Differential Interferometric Synthetic Aperture Radar for Land Deformation Monitoring
Australia is one of the leading mineral resource extraction nations in the world. It is one of the world’s top producers of nickel, zinc, uranium, lithium, coal, gold, iron ore and silver. However, the complexity of the environmental issues and the potentially damaging consequences of mining have attracted public attention and political controversy. Other types of underground natural resource exploitation, such as ground water, gas or oil extractions, also cause severe land deformation on different scales in space and time. The subsidence due to underground mining and underground fluid extractions has the potential to impact on surface and near surface infrastructure; as well as water quality and quantity, that in turn has the potential to impact on threatened flora and fauna, and biodiversity conservation. Subsidence can also impact natural and cultural heritage. To date, most of land deformation monitoring is done using conventional surveying techniques, such as total stations, levelling, GPS, etc. These surveying techniques provide high precision in height at millimetre accuracy, but with the drawbacks of inefficiency and costliness (labour intensive and time consuming) when surveying over a large area.

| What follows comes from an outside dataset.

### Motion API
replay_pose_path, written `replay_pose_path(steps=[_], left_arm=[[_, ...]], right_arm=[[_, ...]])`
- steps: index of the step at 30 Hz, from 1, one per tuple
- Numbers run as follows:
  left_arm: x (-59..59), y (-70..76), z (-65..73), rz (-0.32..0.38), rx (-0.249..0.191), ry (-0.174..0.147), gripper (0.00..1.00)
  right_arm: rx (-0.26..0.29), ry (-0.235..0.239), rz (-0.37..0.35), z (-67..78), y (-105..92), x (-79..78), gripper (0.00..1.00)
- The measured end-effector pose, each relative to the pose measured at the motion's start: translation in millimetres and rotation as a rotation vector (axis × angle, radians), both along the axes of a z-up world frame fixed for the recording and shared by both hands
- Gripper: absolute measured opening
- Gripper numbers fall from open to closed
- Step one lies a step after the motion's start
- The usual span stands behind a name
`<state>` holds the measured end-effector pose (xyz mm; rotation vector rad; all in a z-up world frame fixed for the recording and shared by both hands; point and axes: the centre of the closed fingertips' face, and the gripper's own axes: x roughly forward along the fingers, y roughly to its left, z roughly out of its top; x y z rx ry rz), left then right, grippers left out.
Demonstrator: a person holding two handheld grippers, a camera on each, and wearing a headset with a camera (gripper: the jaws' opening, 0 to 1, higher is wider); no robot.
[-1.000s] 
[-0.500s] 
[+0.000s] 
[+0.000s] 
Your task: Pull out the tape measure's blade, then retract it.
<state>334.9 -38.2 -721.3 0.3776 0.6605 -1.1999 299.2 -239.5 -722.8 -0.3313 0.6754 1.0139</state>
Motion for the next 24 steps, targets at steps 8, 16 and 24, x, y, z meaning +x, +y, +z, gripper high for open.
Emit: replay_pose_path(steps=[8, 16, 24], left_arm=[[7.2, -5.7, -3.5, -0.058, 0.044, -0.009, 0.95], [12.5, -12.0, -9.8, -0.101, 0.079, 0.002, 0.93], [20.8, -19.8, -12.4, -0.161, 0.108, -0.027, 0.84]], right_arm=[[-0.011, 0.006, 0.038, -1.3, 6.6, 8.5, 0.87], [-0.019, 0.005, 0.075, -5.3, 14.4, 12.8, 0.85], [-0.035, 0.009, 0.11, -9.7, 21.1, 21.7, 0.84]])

Radar interferometry is an imaging technique for measuring geodetic information of terrain. It exploits phase information of the backscattered radar signals from the ground surface to retrieve the altitude or displacements of the objects. It has been successfully applied in the areas of cartography, geodesy, land cover characterisation, mitigation of natural or man-made hazards, etc.

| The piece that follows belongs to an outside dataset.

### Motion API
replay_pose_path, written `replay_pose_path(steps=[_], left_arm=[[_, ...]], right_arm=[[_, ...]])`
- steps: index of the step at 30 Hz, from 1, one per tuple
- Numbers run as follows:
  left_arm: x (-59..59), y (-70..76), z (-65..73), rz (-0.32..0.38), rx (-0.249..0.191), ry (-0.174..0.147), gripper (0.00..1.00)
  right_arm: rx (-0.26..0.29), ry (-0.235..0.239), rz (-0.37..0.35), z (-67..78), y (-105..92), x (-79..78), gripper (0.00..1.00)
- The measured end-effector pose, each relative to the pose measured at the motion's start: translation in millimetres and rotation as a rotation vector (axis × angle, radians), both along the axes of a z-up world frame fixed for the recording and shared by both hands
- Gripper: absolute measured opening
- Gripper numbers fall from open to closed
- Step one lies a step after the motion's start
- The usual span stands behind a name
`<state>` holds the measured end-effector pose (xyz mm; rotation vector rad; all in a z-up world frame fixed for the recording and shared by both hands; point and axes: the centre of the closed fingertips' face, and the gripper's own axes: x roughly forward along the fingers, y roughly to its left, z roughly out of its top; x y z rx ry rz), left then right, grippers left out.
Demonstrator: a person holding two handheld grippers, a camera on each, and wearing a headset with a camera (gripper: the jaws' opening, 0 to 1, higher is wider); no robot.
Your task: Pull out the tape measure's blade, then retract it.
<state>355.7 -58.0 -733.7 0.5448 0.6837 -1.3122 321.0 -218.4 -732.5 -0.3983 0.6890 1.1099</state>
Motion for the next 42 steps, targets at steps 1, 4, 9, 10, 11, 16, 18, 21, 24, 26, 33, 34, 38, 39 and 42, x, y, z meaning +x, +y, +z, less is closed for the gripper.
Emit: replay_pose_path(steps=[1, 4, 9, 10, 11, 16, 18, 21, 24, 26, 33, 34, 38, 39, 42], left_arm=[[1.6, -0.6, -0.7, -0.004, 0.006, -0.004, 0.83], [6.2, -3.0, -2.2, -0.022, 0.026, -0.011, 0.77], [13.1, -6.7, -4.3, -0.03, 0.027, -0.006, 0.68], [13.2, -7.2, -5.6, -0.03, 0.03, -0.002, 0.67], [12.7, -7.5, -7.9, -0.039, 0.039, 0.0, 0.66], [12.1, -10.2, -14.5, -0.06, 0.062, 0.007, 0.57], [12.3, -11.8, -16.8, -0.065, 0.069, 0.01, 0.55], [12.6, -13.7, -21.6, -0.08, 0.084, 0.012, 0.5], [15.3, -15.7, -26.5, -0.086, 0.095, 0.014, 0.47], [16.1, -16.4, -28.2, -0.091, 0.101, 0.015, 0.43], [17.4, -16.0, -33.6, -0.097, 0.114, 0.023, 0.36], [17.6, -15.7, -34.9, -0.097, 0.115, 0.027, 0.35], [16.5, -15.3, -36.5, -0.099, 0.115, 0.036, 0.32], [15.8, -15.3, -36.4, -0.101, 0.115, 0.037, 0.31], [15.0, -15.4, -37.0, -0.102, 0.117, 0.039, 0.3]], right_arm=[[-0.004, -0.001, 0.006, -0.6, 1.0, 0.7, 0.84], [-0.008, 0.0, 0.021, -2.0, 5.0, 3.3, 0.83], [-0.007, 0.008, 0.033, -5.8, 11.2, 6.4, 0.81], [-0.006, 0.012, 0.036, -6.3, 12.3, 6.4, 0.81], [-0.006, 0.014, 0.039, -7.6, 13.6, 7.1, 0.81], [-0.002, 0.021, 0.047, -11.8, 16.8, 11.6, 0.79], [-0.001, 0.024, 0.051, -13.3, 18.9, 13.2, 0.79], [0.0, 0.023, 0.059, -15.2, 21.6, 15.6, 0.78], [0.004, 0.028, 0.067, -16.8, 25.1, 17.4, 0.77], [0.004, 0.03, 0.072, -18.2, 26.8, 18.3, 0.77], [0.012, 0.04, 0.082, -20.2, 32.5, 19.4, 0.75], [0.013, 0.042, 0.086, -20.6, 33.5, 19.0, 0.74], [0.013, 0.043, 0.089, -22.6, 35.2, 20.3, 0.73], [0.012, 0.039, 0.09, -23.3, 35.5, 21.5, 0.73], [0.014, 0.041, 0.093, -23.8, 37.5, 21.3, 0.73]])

The goal of this dissertation was to develop a system which integrated differential interferometric synthetic aperture radar (DInSAR), ground survey data and geographic information systems (GIS) as a whole to provide the land deformation maps for underground mining and water extraction activities. This system aimed to reinforce subsidence assessment processes and avoid or mitigate potential risks to lives, infrastructure and the natural environment.
The selection of suitable interferometric pairs is limited to the spatial and temporal separations of the acquired SAR images as well as the characteristics of the site, e.g. slope of terrain, land cover, climate, etc. Interferometric pairs with good coherence were selected for further DInSAR analysis. The coherence analysis of both C- and L-band spaceborne SAR data was studied for sites in the State of New South Wales, Australia. The impact of the quality of the digital elevation models (DEM), used to remove the static topography in 2-pass DInSAR, were also analysed. This dissertation examined the quality of the DEM generated using aerial photogrammetry, InSAR, and airborne laser scanning (ALS) against field survey data. Kinematic and real-time kinematic GPS were introduced here as an efficient surveying method for collecting ground truth data for DEM validation.

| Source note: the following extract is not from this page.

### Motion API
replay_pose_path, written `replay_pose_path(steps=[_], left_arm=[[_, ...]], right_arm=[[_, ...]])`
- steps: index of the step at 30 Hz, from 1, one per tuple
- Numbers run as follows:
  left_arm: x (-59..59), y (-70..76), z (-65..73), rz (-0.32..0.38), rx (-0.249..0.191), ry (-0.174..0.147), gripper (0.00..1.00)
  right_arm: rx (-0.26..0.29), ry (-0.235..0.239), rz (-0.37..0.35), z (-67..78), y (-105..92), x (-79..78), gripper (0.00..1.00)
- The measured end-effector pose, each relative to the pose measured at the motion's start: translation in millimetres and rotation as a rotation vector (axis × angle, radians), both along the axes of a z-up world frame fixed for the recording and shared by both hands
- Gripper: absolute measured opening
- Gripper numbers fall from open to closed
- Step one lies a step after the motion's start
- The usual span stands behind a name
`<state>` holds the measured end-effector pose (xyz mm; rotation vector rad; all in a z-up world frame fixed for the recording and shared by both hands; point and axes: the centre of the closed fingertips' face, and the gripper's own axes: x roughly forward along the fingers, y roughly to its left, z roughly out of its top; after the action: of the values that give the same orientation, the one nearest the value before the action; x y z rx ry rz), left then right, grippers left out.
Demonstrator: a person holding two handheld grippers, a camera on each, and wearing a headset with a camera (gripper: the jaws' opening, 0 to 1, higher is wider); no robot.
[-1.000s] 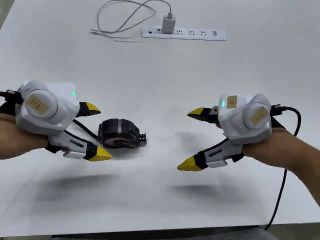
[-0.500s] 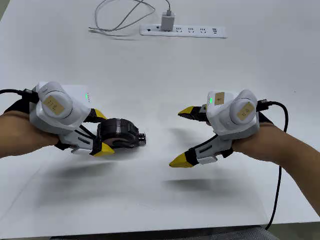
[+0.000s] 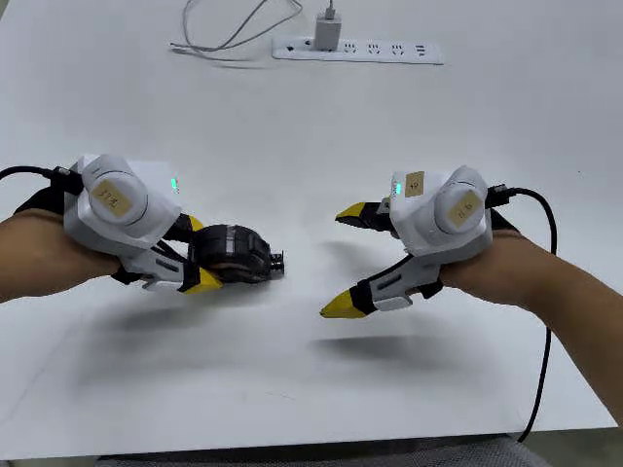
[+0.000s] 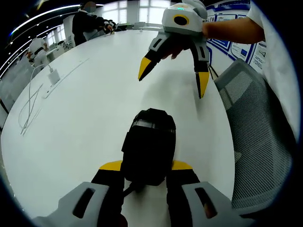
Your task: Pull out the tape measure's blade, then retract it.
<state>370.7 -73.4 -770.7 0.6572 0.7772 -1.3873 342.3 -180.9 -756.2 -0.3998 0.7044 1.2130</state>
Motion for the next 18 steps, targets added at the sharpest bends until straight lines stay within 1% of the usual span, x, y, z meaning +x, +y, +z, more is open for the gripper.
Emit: replay_pose_path(steps=[7, 11, 14, 18], left_arm=[[0.3, 0.6, -0.7, -0.011, 0.01, -0.017, 0.29], [0.3, 1.3, -1.4, -0.001, 0.021, -0.007, 0.29], [-0.3, 1.5, -2.3, -0.013, 0.041, -0.024, 0.29], [-0.6, 1.9, -2.0, -0.005, 0.043, -0.025, 0.28]], right_arm=[[0.005, -0.001, 0.009, -3.7, 6.4, 0.7, 0.71], [0.012, -0.004, 0.017, -4.6, 11.1, 2.8, 0.7], [0.009, -0.011, 0.027, -7.2, 15.1, 4.7, 0.68], [0.011, -0.018, 0.038, -8.3, 20.3, 6.7, 0.65]])
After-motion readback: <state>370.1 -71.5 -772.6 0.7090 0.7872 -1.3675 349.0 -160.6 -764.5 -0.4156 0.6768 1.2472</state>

For mine subsidence monitoring, continuous DInSAR mine subsidence maps were generated using ERS-1/2, Radarsat-1 and JERS-1 data with the assumption of negligible horizontal displacement. One of the significant findings of this study was the results from the ERS-1/2 tandem DInSAR, which showed an immediate mine subsidence of 1cm occurred during a period of 24 hours. It also raised the importance of SAR constellations for disaster mitigation.
In order to understand the 3-D displacement vectors of mine deformation, this dissertation also proposed a method using the SAR data acquired at 3 independent incidence angles from both ascending and descending orbits. Another issue of the high phase gradient, induced by the mine subsidence, was also addressed. Phase gradient was clearly overcome by having the L-band ALOS data with an imaging resolution of 10m, which is better than the imaging resolution of 18m of the previous generation of the Japanese L-band SAR satellite, JERS-1. The ground survey data over a similar duration was used for validation.
Besides mine subsidence monitoring the land deformation caused by groundwater pumping were also presented. In contrast to mine subsidence, the underground water extraction induced subsidence has the characteristics of a slow rate of change and less predictable location and coverage. Two case studies were presented. One was at the geothermal fields in New Zealand and another was the urban subsidence due to underground water over exploitation in China. Both studies were validated against ground survey data.
Finally, SAR intensity analysis for detecting land deformation was demonstrated when DInSAR was not applicable due to strong decorrelation. The region of land surface change, which may be caused by human activities or natural disasters, can be classified. Two cases studies were given. The first study was the surface change detection at an open-cut mine. The second one was the 2004 Asian tsunami damage assessment near Banda Aceh.
The results presented in this dissertation showed that the integrated system of DInSAR, GIS and ground surveys has the potential to monitor mine subsidence over a large area. The accuracy of the derived subsidence maps can be further improved by having a shorter revisit cycle and better imaging resolution of the newly launched and planned SAR satellites and constellation missions. The subsidence caused by groundwater pumping can be monitored at an accuracy of millimetre by utilising the technique of persistent scatterer InSAR.